**PROBLEM TO WORK ON:**
Beginning with the first line below, please restate each line exactly, down to and including the line containing "target: finger".

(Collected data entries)
....

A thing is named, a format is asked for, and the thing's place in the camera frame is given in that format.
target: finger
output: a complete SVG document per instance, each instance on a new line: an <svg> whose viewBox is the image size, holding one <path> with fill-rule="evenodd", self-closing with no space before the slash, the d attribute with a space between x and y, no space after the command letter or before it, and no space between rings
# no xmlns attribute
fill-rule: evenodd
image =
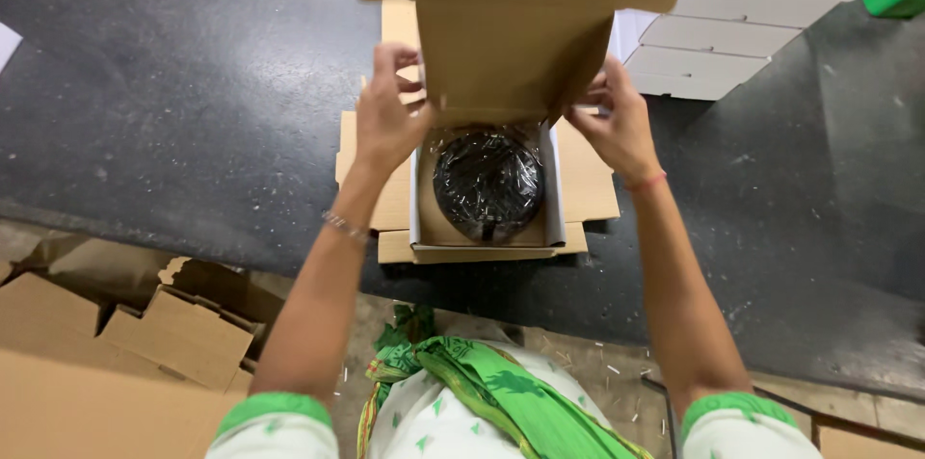
<svg viewBox="0 0 925 459"><path fill-rule="evenodd" d="M576 105L603 105L604 101L610 96L610 91L607 89L596 89L595 91L589 91L584 96L580 96L575 100Z"/></svg>
<svg viewBox="0 0 925 459"><path fill-rule="evenodd" d="M406 105L405 105L405 108L408 109L408 113L410 114L410 113L416 112L416 111L418 111L418 110L421 110L421 109L423 108L423 106L426 105L426 104L427 104L427 99L426 99L426 98L423 98L423 99L420 99L420 100L418 100L418 101L416 101L416 102L411 102L410 104L406 104Z"/></svg>
<svg viewBox="0 0 925 459"><path fill-rule="evenodd" d="M607 86L614 92L635 92L630 82L630 75L626 67L620 63L616 56L607 53L604 57L604 73L607 75Z"/></svg>
<svg viewBox="0 0 925 459"><path fill-rule="evenodd" d="M605 128L601 118L574 107L569 107L565 113L565 119L568 119L569 123L589 141L601 134Z"/></svg>
<svg viewBox="0 0 925 459"><path fill-rule="evenodd" d="M417 63L417 51L397 41L380 43L373 49L373 78L395 74L400 68Z"/></svg>
<svg viewBox="0 0 925 459"><path fill-rule="evenodd" d="M411 81L401 76L396 76L395 78L399 82L399 92L418 92L423 89L423 85L420 81Z"/></svg>
<svg viewBox="0 0 925 459"><path fill-rule="evenodd" d="M597 89L604 89L605 87L607 87L607 73L599 72L591 83L588 83L587 91L592 92Z"/></svg>
<svg viewBox="0 0 925 459"><path fill-rule="evenodd" d="M415 135L423 139L424 134L427 134L436 122L436 108L430 102L425 103L411 118L411 121Z"/></svg>

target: red thread
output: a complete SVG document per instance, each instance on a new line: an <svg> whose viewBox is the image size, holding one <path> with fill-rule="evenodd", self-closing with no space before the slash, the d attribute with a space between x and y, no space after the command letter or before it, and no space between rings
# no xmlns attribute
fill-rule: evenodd
<svg viewBox="0 0 925 459"><path fill-rule="evenodd" d="M624 185L623 188L627 192L638 193L638 192L641 192L642 190L652 188L653 185L657 184L659 181L665 179L666 177L668 177L668 173L662 170L661 173L655 176L654 178L649 178L635 186L625 186Z"/></svg>

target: table surface
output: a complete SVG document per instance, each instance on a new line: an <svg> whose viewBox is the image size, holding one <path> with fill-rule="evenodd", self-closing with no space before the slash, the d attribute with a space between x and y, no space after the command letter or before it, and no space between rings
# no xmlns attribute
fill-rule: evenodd
<svg viewBox="0 0 925 459"><path fill-rule="evenodd" d="M357 0L0 0L0 217L293 276L370 74ZM925 398L925 16L840 4L716 104L651 98L708 282L750 367ZM634 211L589 253L376 264L362 289L644 344Z"/></svg>

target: black round object
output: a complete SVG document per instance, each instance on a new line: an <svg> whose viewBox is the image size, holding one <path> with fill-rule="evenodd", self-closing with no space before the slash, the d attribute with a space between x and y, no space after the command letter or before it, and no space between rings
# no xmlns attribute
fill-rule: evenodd
<svg viewBox="0 0 925 459"><path fill-rule="evenodd" d="M543 202L543 183L537 157L497 132L453 140L434 171L440 211L466 237L482 242L503 242L526 228Z"/></svg>

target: forearm
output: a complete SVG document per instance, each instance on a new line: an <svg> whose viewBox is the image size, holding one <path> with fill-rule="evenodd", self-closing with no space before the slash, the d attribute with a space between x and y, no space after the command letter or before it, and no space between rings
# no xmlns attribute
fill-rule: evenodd
<svg viewBox="0 0 925 459"><path fill-rule="evenodd" d="M384 180L354 166L331 211L350 226L369 226ZM312 246L264 347L251 394L309 394L333 401L347 348L365 247L326 224Z"/></svg>
<svg viewBox="0 0 925 459"><path fill-rule="evenodd" d="M751 392L667 181L634 193L633 204L648 333L676 411L709 393Z"/></svg>

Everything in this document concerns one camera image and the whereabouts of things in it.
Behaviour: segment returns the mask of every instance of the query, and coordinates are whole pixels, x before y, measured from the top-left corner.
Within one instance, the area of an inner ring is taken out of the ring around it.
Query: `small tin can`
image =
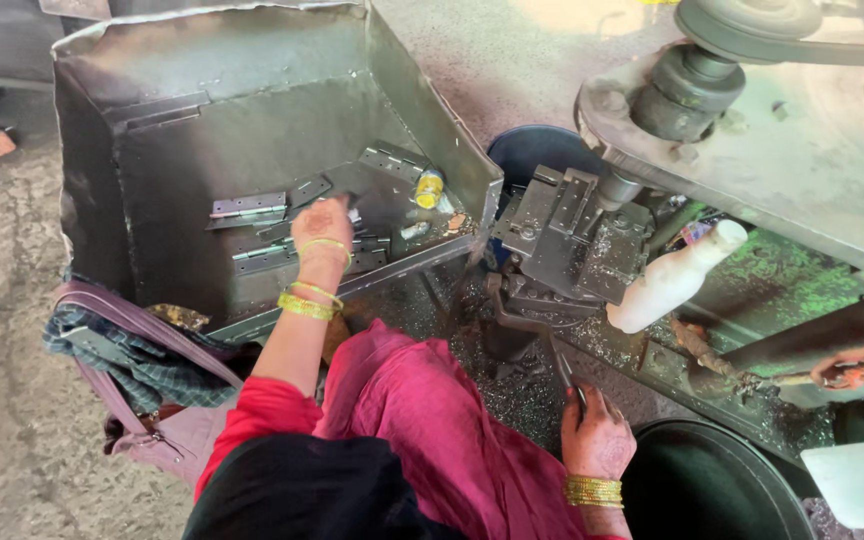
[[[437,170],[429,169],[415,183],[415,203],[424,209],[434,209],[442,198],[445,178]]]

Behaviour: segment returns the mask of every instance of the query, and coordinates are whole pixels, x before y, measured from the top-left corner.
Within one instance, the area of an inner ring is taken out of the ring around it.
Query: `purple bag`
[[[233,387],[242,387],[242,380],[238,375],[212,352],[194,343],[172,325],[106,289],[82,281],[69,281],[55,292],[56,306],[75,304],[89,309],[127,332],[175,351]],[[112,342],[88,328],[73,332],[69,332],[64,338],[78,346],[92,349],[115,348]],[[108,373],[94,370],[78,359],[76,363],[82,377],[105,402],[110,416],[121,422],[125,429],[125,434],[115,442],[111,452],[125,452],[134,460],[155,465],[194,486],[206,468],[215,438],[226,426],[226,412],[235,407],[238,395],[214,408],[186,407],[146,427],[129,407]]]

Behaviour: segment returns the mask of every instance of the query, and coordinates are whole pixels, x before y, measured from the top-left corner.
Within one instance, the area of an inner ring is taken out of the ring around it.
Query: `pink fabric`
[[[469,538],[586,537],[562,463],[486,411],[446,341],[376,319],[336,352],[322,409],[314,435],[387,439],[419,510]]]

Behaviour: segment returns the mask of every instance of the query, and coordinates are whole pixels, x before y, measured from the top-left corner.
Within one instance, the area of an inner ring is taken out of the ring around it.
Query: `screw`
[[[629,116],[629,102],[619,91],[600,92],[592,102],[595,109],[608,117],[621,118]]]
[[[669,157],[673,162],[694,166],[699,161],[699,151],[691,144],[678,144],[669,150]]]

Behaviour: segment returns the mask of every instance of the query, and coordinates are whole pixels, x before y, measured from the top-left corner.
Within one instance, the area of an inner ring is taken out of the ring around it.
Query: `bangle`
[[[303,258],[303,254],[309,248],[309,246],[313,244],[326,244],[330,246],[336,246],[342,248],[342,251],[345,252],[345,256],[348,257],[348,264],[345,264],[345,270],[349,270],[349,267],[353,265],[353,254],[346,249],[346,244],[343,244],[339,240],[333,240],[331,238],[317,238],[312,240],[311,242],[306,243],[302,246],[302,249],[298,250],[298,259],[301,261]]]
[[[567,474],[561,492],[572,507],[591,505],[609,509],[625,508],[622,505],[622,482],[619,480]]]
[[[319,321],[331,321],[332,317],[335,316],[335,307],[318,303],[318,301],[299,298],[287,292],[278,295],[277,304],[286,312],[298,313]]]
[[[323,290],[320,287],[313,285],[312,283],[305,283],[302,281],[292,281],[292,284],[289,285],[289,288],[290,289],[306,288],[306,289],[309,289],[311,291],[317,292],[318,294],[328,298],[333,303],[335,303],[335,311],[336,312],[342,312],[342,310],[344,310],[346,308],[346,305],[342,302],[342,300],[339,300],[338,296],[335,296],[334,294],[332,294],[326,290]]]

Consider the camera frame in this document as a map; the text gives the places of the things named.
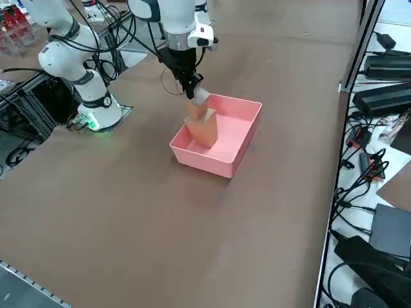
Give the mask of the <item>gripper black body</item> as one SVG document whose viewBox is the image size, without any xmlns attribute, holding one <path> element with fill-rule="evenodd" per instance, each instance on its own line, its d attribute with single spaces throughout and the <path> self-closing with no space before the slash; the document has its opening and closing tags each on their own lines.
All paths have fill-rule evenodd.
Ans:
<svg viewBox="0 0 411 308">
<path fill-rule="evenodd" d="M 159 50 L 158 59 L 160 63 L 171 70 L 174 78 L 179 81 L 182 87 L 183 81 L 192 78 L 193 73 L 197 71 L 197 51 L 195 48 L 177 51 L 164 47 Z"/>
</svg>

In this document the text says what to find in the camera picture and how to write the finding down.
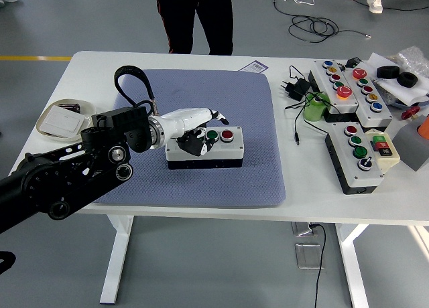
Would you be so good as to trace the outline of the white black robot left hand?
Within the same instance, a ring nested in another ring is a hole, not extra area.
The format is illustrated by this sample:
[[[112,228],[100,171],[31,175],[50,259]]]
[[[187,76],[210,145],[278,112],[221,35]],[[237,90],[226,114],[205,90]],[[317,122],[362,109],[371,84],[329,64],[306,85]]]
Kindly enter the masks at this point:
[[[158,147],[163,147],[170,139],[179,139],[187,132],[193,131],[199,139],[205,135],[202,126],[207,122],[217,119],[224,125],[228,125],[228,120],[218,111],[209,108],[181,108],[169,112],[163,116],[153,116],[153,124],[158,122],[160,128],[158,135]]]

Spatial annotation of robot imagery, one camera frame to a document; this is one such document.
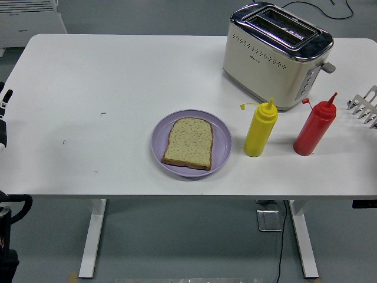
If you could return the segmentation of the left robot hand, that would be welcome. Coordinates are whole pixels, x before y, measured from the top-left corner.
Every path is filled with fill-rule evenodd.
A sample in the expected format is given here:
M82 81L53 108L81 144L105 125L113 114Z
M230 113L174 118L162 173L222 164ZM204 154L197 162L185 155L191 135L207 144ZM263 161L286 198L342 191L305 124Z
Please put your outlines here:
M9 89L6 91L3 99L1 100L1 152L6 148L7 145L7 132L6 132L6 122L4 120L5 110L10 98L13 95L13 90Z

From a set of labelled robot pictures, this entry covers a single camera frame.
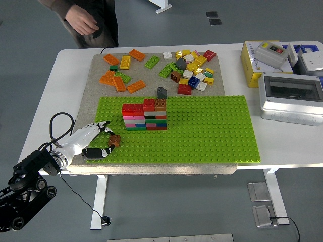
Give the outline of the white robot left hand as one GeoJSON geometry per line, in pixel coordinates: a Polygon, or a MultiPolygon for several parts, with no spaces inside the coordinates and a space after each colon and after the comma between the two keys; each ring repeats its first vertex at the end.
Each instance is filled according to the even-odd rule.
{"type": "Polygon", "coordinates": [[[114,135],[113,131],[107,126],[110,121],[91,123],[78,129],[73,133],[64,144],[55,148],[51,153],[56,157],[60,168],[69,166],[74,156],[81,154],[87,160],[98,160],[106,158],[115,148],[115,145],[109,145],[108,148],[87,148],[101,132],[114,135]]]}

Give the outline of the person's right hand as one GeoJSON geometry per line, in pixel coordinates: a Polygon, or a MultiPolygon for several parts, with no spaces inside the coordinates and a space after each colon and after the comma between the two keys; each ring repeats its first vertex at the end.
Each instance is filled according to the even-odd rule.
{"type": "Polygon", "coordinates": [[[99,30],[94,17],[78,5],[69,8],[65,19],[80,35],[90,35],[99,30]]]}

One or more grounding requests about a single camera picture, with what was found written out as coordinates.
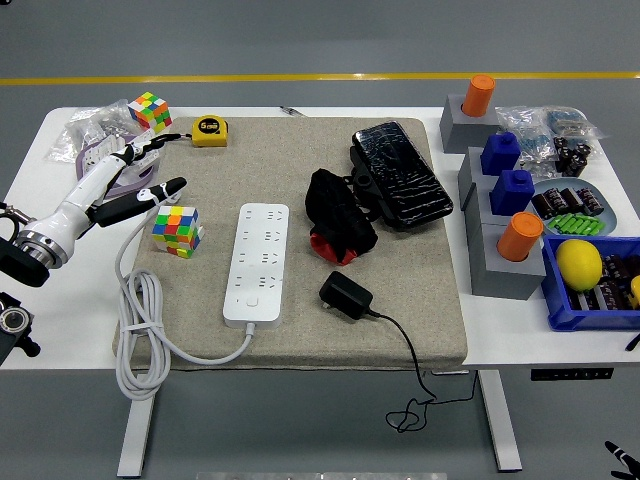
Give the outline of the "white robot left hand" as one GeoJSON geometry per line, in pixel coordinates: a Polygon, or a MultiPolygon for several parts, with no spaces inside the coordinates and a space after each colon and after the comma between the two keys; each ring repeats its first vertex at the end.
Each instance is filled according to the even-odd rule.
{"type": "Polygon", "coordinates": [[[128,143],[104,157],[63,199],[55,212],[41,221],[37,230],[57,244],[71,244],[97,224],[106,227],[146,212],[177,193],[186,180],[177,178],[142,189],[102,205],[100,202],[116,183],[121,172],[146,153],[166,142],[181,139],[181,134],[162,134],[145,142],[128,143]]]}

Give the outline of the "black-white robot right hand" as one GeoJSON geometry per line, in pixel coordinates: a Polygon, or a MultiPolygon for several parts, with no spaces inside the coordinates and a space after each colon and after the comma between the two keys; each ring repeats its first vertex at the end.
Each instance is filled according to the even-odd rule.
{"type": "Polygon", "coordinates": [[[639,480],[640,463],[633,456],[611,441],[604,442],[605,448],[626,468],[625,471],[610,472],[614,479],[639,480]]]}

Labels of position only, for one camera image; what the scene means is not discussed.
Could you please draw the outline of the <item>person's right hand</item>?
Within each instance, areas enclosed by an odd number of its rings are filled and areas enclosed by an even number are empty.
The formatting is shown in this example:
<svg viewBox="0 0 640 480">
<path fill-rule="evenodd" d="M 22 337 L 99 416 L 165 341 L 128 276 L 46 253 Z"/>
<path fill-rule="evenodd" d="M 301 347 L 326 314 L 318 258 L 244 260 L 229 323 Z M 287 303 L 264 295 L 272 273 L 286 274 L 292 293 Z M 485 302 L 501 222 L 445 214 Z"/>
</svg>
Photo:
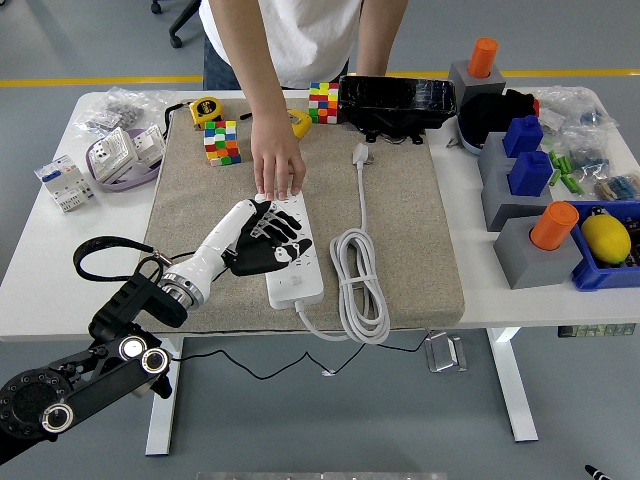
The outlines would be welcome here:
<svg viewBox="0 0 640 480">
<path fill-rule="evenodd" d="M 302 190 L 306 165 L 287 112 L 253 115 L 251 152 L 256 189 L 266 200 L 284 200 Z"/>
</svg>

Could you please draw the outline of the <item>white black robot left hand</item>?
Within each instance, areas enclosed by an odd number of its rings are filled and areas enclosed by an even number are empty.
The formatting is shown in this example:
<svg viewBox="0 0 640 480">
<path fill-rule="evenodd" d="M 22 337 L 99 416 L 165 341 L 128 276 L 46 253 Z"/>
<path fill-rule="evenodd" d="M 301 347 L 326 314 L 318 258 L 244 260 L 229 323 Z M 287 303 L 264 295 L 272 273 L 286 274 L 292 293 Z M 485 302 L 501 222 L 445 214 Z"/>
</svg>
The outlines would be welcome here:
<svg viewBox="0 0 640 480">
<path fill-rule="evenodd" d="M 195 254 L 163 274 L 161 288 L 197 308 L 225 270 L 238 277 L 279 271 L 302 257 L 313 240 L 280 201 L 238 202 L 213 228 Z"/>
</svg>

....

**TASK OUTPUT:**
A thing is named, a format is asked for, and the thing's place in the camera frame is given in that format.
target: finger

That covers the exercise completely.